= Exercise requirements =
Copy each line of the material in which the word "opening" appears.
Provided material START
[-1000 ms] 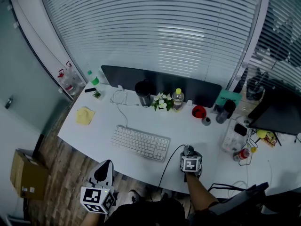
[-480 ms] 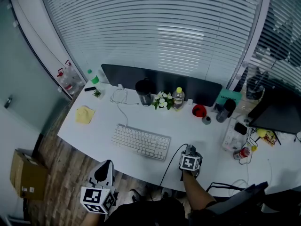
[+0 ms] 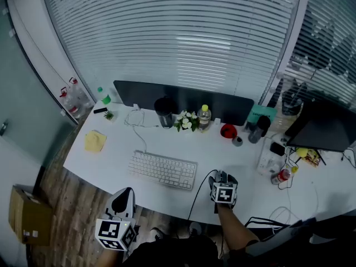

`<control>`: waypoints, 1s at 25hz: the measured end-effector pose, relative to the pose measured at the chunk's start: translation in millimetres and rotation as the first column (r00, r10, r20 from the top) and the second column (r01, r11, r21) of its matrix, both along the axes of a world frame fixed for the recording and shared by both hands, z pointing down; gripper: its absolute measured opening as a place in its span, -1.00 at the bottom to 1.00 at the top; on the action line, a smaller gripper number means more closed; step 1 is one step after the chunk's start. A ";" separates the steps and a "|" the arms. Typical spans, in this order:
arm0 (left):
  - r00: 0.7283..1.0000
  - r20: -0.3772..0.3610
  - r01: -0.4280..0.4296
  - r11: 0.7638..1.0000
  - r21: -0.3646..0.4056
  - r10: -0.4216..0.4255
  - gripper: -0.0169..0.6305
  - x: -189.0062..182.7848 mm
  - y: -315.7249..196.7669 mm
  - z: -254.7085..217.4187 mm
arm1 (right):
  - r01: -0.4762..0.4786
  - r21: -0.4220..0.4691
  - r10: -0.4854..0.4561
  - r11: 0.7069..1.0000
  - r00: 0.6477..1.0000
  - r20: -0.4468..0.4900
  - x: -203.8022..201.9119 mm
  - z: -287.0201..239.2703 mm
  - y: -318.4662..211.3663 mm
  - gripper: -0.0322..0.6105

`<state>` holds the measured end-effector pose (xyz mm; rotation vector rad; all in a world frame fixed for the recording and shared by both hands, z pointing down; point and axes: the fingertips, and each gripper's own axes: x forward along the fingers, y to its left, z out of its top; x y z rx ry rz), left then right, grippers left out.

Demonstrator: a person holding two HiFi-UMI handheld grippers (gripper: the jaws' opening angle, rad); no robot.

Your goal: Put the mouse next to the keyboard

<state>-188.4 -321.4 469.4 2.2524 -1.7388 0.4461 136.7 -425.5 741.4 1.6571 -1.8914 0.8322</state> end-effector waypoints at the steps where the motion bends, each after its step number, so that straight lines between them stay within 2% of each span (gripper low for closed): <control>1: 1.000 -0.003 -0.012 1.000 0.005 0.012 -0.86 0.3 -1.9 -1.6 | 0.007 0.019 -0.007 1.000 1.000 0.010 -1.5 -11.7 -0.6 0.26; 8: 0.991 -0.038 -0.123 0.991 0.051 0.125 -0.86 14.3 -14.3 -12.9 | 0.064 0.189 -0.078 0.980 0.995 0.065 -10.1 -112.5 4.6 0.14; 11: 0.984 -0.046 -0.166 0.984 0.069 0.170 -0.86 19.9 -16.8 -17.7 | 0.080 0.275 -0.108 0.958 0.990 0.089 -16.2 -159.9 12.8 0.10; 14: 0.978 -0.056 -0.197 0.976 0.089 0.202 -0.86 24.7 -19.6 -25.4 | 0.068 0.356 -0.118 0.932 0.986 0.120 -20.3 -204.6 24.8 -0.04; 17: 0.966 -0.074 -0.238 0.962 0.135 0.249 -0.86 35.5 -20.0 -40.1 | 0.079 0.417 -0.145 0.905 0.981 0.129 -24.5 -246.5 38.7 -0.09; 22: 0.947 -0.086 -0.290 0.939 0.185 0.309 -0.86 43.7 -19.6 -68.8 | 0.106 0.503 -0.190 0.858 0.975 0.119 -36.3 -314.5 69.9 -0.37; 25: 0.939 -0.081 -0.311 0.924 0.221 0.335 -0.86 45.5 -20.9 -83.5 | 0.087 0.534 -0.189 0.841 0.972 0.139 -39.3 -344.1 86.8 -0.67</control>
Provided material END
= Solution to this task =
`<control>`: waypoints, 1s at 25hz: the measured end-effector pose, relative to the pose measured at the chunk's start: translation in millimetres and rotation as the first column (r00, r10, r20 from the top) and the second column (r01, r11, r21) of its matrix, both along the axes of a world frame fixed for the recording and shared by both hands, z pointing down; gripper: its absolute measured opening as a place in its span, -1.00 at the bottom to 1.00 at the top; on the action line, a smaller gripper number means more closed; step 1 is one step after the chunk's start. A ";" separates the steps and a "|" the arms. Typical spans, in this order:
Demonstrator: a person holding two HiFi-UMI handheld grippers (gripper: the jaws' opening angle, rad); no robot.

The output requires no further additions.